◆ **INSTRUCTIONS TO FOLLOW**
The data below is to be retyped exactly, line by line.

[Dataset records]
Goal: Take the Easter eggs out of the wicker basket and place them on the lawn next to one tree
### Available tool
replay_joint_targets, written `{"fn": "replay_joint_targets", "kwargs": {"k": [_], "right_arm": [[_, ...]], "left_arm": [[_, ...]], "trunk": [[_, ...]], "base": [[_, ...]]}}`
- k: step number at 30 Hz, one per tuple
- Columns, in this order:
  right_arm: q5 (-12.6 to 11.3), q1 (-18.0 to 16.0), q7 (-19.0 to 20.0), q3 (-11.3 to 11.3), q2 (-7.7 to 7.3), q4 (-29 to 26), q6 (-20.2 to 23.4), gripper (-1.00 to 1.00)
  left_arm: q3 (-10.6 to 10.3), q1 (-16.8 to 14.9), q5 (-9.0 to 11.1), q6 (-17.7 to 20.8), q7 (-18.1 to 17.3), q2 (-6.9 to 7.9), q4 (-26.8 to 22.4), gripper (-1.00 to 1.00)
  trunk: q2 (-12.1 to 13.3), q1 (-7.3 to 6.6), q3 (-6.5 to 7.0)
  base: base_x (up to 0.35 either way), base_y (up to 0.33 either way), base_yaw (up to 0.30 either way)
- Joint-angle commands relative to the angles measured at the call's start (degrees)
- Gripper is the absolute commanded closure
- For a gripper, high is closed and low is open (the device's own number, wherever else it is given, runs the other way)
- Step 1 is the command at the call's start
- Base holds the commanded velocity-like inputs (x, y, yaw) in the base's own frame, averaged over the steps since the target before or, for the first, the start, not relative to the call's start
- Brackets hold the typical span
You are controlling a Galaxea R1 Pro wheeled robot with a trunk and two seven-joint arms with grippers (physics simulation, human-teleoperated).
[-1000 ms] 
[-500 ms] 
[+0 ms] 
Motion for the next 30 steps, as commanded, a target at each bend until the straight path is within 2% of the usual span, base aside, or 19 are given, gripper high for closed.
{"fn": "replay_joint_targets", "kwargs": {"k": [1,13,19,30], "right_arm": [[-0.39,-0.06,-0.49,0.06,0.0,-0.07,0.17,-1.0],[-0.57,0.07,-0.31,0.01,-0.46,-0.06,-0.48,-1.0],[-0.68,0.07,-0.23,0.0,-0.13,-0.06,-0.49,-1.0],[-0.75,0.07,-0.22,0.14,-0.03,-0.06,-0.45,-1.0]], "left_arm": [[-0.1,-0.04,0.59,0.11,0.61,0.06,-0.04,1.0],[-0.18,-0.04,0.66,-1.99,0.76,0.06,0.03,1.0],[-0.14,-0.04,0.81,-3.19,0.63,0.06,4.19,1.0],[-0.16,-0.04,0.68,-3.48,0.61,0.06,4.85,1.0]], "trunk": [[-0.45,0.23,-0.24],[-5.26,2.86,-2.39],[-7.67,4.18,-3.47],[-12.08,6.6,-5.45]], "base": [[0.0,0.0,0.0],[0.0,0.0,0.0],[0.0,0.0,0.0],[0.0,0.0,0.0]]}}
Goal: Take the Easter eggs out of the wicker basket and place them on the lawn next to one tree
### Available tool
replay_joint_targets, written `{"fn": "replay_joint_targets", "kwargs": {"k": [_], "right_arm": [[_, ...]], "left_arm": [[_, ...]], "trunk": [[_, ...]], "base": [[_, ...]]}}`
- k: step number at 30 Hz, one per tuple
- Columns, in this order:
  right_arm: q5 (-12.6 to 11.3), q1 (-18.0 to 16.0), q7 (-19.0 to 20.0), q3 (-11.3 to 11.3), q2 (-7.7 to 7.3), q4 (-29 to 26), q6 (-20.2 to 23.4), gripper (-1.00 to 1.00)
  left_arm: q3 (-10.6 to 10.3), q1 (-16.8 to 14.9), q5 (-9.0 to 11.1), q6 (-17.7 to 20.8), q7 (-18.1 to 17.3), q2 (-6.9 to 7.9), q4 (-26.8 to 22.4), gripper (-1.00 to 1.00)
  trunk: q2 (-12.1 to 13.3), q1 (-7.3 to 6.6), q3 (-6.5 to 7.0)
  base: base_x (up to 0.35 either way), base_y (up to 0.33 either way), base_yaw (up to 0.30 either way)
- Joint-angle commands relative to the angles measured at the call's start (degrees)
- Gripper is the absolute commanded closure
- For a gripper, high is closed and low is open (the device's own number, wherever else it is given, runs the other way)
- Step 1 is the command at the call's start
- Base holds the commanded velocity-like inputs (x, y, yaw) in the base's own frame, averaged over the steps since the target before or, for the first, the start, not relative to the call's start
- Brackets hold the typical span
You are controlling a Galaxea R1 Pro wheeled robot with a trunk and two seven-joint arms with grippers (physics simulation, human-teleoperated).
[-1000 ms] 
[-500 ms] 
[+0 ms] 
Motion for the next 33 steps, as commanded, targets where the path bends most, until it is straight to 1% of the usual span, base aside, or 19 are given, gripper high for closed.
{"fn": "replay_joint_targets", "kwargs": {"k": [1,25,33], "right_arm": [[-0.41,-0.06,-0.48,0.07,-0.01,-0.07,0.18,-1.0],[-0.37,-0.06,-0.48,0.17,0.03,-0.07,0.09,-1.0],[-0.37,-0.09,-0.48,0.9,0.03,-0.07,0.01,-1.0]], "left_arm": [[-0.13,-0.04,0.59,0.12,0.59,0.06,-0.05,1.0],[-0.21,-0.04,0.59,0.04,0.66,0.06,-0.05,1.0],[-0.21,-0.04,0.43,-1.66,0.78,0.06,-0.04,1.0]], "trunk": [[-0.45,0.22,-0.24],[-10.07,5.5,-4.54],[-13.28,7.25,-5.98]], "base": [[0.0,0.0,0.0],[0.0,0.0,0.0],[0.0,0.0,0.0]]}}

◆ **RESULT**
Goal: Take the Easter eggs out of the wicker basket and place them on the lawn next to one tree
### Available tool
replay_joint_targets, written `{"fn": "replay_joint_targets", "kwargs": {"k": [_], "right_arm": [[_, ...]], "left_arm": [[_, ...]], "trunk": [[_, ...]], "base": [[_, ...]]}}`
- k: step number at 30 Hz, one per tuple
- Columns, in this order:
  right_arm: q5 (-12.6 to 11.3), q1 (-18.0 to 16.0), q7 (-19.0 to 20.0), q3 (-11.3 to 11.3), q2 (-7.7 to 7.3), q4 (-29 to 26), q6 (-20.2 to 23.4), gripper (-1.00 to 1.00)
  left_arm: q3 (-10.6 to 10.3), q1 (-16.8 to 14.9), q5 (-9.0 to 11.1), q6 (-17.7 to 20.8), q7 (-18.1 to 17.3), q2 (-6.9 to 7.9), q4 (-26.8 to 22.4), gripper (-1.00 to 1.00)
  trunk: q2 (-12.1 to 13.3), q1 (-7.3 to 6.6), q3 (-6.5 to 7.0)
  base: base_x (up to 0.35 either way), base_y (up to 0.33 either way), base_yaw (up to 0.30 either way)
- Joint-angle commands relative to the angles measured at the call's start (degrees)
- Gripper is the absolute commanded closure
- For a gripper, high is closed and low is open (the device's own number, wherever else it is given, runs the other way)
- Step 1 is the command at the call's start
- Base holds the commanded velocity-like inputs (x, y, yaw) in the base's own frame, averaged over the steps since the target before or, for the first, the start, not relative to the call's start
- Brackets hold the typical span
You are controlling a Galaxea R1 Pro wheeled robot with a trunk and two seven-joint arms with grippers (physics simulation, human-teleoperated).
[-1000 ms] 
[-500 ms] 
[+0 ms] 
Motion for the next 30 steps, as commanded, a target at each bend until the straight path is within 2% of the usual span, base aside, or 19 are given, gripper high for closed.
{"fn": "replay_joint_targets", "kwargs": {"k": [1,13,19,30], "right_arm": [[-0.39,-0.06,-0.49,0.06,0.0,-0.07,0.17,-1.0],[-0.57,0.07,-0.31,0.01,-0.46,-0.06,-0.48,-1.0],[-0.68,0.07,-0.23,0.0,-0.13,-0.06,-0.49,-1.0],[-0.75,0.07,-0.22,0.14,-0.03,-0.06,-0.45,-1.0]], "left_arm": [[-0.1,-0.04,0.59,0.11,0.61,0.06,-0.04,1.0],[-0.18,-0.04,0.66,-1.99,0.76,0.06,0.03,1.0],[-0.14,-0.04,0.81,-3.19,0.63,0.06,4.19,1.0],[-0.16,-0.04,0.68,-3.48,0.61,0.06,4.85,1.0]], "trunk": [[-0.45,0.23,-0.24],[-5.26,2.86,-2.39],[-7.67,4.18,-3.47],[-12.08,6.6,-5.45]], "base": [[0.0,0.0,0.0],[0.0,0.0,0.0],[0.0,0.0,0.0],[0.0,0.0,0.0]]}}
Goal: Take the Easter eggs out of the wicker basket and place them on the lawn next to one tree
### Available tool
replay_joint_targets, written `{"fn": "replay_joint_targets", "kwargs": {"k": [_], "right_arm": [[_, ...]], "left_arm": [[_, ...]], "trunk": [[_, ...]], "base": [[_, ...]]}}`
- k: step number at 30 Hz, one per tuple
- Columns, in this order:
  right_arm: q5 (-12.6 to 11.3), q1 (-18.0 to 16.0), q7 (-19.0 to 20.0), q3 (-11.3 to 11.3), q2 (-7.7 to 7.3), q4 (-29 to 26), q6 (-20.2 to 23.4), gripper (-1.00 to 1.00)
  left_arm: q3 (-10.6 to 10.3), q1 (-16.8 to 14.9), q5 (-9.0 to 11.1), q6 (-17.7 to 20.8), q7 (-18.1 to 17.3), q2 (-6.9 to 7.9), q4 (-26.8 to 22.4), gripper (-1.00 to 1.00)
  trunk: q2 (-12.1 to 13.3), q1 (-7.3 to 6.6), q3 (-6.5 to 7.0)
  base: base_x (up to 0.35 either way), base_y (up to 0.33 either way), base_yaw (up to 0.30 either way)
- Joint-angle commands relative to the angles measured at the call's start (degrees)
- Gripper is the absolute commanded closure
- For a gripper, high is closed and low is open (the device's own number, wherever else it is given, runs the other way)
- Step 1 is the command at the call's start
- Base holds the commanded velocity-like inputs (x, y, yaw) in the base's own frame, averaged over the steps since the target before or, for the first, the start, not relative to the call's start
- Brackets hold the typical span
You are controlling a Galaxea R1 Pro wheeled robot with a trunk and two seven-joint arms with grippers (physics simulation, human-teleoperated).
[-1000 ms] 
[-500 ms] 
[+0 ms] 
Motion for the next 33 steps, as commanded, targets where the path bends most, until it is straight to 1% of the usual span, base aside, or 19 are given, gripper high for closed.
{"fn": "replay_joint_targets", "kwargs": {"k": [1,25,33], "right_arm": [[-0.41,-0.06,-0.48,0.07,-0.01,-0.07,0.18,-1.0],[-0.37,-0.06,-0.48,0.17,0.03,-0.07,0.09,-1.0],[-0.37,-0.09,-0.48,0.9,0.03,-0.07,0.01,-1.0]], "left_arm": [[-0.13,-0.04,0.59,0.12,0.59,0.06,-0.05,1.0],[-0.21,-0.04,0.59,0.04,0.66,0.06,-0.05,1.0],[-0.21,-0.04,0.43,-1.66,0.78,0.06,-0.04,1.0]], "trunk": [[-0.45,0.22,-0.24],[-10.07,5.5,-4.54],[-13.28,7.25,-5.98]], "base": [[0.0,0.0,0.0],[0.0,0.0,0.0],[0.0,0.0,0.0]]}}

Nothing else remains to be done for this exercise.